For 19-year-old Gakirah Barnes, the so-called “teen queen” of Chicago’s gang world, social media was essential to crafting a reputation on the street. On Twitter, Barnes made threats against cops and rival gangs. On Instagram, she posted photos of herself holding a gun.

But social media may also have played a role in her death. In April 2014 she tweeted the address of an apartment frequented by her and her friends. Hours later, Barnes was shot and killed a few blocks away.

Recently a group of researchers set out to study the role that social networks play in youth gang violence, including Barnes’ death.

“What we’re seeing is a new form of communication that facilitates and amplifies violence,” said Desmond Patton, who researches violence on social media at Columbia University and was a co-author of the study.

Patton is fascinated by how the convergence of digital and urban spaces are affecting gang behavior. Historically, strict territorial boundaries limited the encounters one gang might have with another, but on networks like Twitter, rival gang members can bump into each other all the time.

“Gang members carry guns and Twitter accounts,” Patton wrote in a previous paper.

Among Chicago youth gangs, the recent study found that networks like Twitter don’t just give the violence of street life a digital platform but may encourage more violence on the street. “Social media accessibility can extend the reach of threats and, thus, reactive action, particularly in tightly bound urban spaces,” they found.

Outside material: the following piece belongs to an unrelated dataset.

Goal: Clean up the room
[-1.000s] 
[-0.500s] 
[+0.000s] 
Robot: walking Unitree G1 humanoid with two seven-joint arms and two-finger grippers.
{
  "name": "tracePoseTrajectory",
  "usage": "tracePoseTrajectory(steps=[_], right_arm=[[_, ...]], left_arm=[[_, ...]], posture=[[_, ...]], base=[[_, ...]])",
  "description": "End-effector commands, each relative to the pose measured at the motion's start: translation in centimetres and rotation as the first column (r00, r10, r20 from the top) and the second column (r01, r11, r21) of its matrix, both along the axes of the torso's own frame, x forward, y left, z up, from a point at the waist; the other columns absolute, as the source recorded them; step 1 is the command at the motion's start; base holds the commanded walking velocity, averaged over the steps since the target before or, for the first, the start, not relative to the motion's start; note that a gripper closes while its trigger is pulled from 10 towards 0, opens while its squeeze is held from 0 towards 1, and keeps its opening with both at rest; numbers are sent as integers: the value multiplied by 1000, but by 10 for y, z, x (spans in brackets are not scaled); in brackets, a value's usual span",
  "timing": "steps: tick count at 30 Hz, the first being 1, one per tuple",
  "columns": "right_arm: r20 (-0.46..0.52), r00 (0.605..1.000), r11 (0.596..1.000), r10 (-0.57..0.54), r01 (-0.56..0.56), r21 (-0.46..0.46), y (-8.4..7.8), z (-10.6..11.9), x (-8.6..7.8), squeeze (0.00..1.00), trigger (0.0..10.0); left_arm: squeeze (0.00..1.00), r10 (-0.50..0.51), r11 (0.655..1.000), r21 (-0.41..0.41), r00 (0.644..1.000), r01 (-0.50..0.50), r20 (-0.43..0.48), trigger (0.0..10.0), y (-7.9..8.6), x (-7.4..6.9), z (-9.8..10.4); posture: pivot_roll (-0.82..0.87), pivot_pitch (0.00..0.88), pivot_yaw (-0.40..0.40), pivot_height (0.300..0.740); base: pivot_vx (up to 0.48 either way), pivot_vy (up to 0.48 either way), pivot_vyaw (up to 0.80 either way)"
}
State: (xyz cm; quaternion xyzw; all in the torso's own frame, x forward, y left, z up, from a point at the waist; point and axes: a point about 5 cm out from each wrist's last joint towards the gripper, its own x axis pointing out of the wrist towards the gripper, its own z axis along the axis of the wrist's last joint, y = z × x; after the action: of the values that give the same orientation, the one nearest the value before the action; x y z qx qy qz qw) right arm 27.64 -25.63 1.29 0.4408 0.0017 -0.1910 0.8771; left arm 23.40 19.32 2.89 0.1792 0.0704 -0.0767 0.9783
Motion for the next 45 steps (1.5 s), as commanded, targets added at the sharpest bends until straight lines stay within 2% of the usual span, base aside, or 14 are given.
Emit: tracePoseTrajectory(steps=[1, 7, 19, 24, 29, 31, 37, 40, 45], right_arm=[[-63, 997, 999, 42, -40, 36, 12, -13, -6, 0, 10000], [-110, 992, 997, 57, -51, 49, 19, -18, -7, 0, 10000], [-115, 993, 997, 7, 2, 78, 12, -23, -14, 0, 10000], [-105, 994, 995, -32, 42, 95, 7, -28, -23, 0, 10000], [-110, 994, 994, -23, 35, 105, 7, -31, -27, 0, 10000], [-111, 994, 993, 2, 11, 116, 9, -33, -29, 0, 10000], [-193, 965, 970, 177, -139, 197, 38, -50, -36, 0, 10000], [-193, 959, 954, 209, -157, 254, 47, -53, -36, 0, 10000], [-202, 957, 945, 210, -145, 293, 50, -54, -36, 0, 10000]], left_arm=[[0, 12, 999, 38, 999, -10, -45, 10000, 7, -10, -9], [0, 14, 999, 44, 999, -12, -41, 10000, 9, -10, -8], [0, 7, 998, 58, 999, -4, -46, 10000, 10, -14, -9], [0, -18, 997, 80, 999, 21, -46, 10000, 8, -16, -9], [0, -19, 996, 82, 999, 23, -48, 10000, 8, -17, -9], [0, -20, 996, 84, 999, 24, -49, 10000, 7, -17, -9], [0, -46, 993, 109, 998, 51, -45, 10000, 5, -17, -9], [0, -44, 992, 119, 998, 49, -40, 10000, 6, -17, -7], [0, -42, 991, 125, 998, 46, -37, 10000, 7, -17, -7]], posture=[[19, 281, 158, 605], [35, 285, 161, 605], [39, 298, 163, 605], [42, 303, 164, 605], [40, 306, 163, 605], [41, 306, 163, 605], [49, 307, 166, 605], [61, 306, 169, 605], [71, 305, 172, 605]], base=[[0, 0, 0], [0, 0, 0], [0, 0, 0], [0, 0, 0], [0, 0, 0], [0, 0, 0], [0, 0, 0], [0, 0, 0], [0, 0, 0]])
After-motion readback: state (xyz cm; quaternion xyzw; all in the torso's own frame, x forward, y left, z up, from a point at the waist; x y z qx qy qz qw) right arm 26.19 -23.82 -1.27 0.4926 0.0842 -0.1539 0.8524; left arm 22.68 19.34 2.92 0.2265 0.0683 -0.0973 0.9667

But Patton told me more research is needed to determine for certain whether Twitter actually causes more violence.

Patton and his co-authors conducted an in-depth analysis of Barnes’ Twitter communications and those of her close friends. They combed through tweets, categorizing and coding them to get a sense of how rivaling gang members used Twitter to respond to different types of situations.

They found that gang members used social media to brag about weapons, make threats, warn opponents to stay on their own side of town, and after deaths, to mourn and provoke.

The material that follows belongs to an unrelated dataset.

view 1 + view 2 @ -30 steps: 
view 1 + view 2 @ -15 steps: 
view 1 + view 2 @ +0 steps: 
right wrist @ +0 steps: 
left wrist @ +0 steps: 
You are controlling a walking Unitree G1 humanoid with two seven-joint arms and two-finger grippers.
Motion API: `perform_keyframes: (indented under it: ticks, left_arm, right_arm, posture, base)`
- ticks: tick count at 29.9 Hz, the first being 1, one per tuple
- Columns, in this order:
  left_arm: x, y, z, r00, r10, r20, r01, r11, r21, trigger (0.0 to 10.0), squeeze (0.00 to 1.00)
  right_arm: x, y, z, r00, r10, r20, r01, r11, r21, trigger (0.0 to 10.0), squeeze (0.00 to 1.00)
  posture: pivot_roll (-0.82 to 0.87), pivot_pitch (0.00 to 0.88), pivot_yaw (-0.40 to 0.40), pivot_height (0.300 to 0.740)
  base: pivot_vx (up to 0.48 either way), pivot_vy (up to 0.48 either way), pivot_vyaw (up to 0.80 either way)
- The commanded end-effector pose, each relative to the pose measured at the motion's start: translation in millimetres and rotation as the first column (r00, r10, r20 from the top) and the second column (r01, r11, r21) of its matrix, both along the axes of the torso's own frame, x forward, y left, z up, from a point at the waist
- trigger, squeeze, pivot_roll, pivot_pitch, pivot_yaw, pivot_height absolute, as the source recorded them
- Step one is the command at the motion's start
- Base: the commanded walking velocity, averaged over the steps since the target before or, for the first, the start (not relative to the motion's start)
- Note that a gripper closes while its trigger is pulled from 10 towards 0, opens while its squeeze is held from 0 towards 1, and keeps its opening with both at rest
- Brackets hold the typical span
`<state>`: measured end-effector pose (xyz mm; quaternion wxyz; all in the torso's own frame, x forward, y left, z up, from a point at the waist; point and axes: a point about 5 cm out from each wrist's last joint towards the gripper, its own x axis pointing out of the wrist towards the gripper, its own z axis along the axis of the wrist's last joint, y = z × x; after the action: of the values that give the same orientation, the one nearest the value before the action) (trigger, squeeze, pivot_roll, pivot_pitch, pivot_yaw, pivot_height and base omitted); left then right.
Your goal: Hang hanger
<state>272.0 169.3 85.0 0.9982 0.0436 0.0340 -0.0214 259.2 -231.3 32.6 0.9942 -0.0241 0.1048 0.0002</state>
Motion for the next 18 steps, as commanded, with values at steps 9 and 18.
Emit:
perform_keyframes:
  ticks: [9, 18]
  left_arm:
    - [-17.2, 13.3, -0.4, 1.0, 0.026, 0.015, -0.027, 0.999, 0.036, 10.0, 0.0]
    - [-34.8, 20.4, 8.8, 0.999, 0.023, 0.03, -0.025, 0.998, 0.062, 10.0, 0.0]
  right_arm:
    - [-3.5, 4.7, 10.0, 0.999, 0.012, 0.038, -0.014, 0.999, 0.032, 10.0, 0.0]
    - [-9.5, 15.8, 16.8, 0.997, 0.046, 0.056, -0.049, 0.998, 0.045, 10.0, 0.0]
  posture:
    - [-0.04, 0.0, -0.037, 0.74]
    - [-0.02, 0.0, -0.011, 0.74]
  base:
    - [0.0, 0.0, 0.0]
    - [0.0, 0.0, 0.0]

“People compared online gang violence to cyberbullying, but it felt different,” he told me. “If [a gang member] makes a comment online, it can quickly become homicide. People are rarely killed over cyberbullying.”

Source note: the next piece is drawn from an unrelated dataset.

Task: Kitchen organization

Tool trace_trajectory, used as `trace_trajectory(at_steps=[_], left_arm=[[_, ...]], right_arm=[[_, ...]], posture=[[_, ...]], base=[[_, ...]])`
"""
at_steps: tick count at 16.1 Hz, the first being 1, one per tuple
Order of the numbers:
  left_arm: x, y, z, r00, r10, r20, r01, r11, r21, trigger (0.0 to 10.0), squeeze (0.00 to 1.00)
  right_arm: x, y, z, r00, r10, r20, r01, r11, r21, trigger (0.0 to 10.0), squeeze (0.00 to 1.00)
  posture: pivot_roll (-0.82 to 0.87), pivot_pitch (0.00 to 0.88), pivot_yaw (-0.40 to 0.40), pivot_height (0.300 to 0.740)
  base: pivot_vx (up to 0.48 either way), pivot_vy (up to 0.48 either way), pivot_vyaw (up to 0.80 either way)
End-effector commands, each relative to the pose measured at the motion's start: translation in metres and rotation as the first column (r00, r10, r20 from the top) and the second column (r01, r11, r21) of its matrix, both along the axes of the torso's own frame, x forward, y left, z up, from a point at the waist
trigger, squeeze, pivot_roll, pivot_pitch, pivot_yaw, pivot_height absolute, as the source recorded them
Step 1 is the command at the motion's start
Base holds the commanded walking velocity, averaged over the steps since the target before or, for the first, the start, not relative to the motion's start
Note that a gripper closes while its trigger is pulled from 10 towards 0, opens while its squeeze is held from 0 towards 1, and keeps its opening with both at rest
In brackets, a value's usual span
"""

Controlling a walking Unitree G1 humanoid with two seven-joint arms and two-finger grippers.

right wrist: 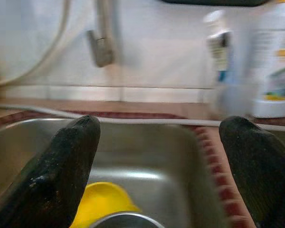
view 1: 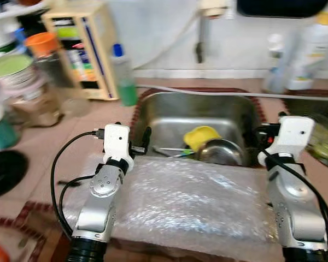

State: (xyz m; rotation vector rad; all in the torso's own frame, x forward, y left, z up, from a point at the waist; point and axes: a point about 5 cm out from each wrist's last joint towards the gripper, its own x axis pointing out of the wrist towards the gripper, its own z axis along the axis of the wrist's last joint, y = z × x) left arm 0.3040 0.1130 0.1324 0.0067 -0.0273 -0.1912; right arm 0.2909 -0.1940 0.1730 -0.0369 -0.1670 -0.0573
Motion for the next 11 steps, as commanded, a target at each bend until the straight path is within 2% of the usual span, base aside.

Tweeting a location, like Barnes did just before her death, might provide an opportunity for violence. Referencing physical locations on Twitter offered both the opportunity for volatile situations to bubble over by drawing rivals to a mutual location and a warning for rivals to stay away.

“Young rappers are getting involved in Twitter battles and tweeting their location and then they are killed in those locations,” Patton said. “And it happens fast.”

Likewise, among gang-involved youth on Twitter, firing off an angry, violent or mournful tweet seemed to trigger violent reactions—the same principle that fuels harassment by online mobs. But in this case, the study found, online aggression could easily spill into real world violence.

One of the most interesting things about the role Twitter plays in gang violence is that it creates a place where it all just unfolds in the open. Patton hopes that might create opportunities for outsiders to intervene and help stop it—and also, then, for police to monitor it.

“What we know is that a lot of people are having conversations online that lead to people harming each other,” he said. “This is an emerging issue and the problem is only going to grow.”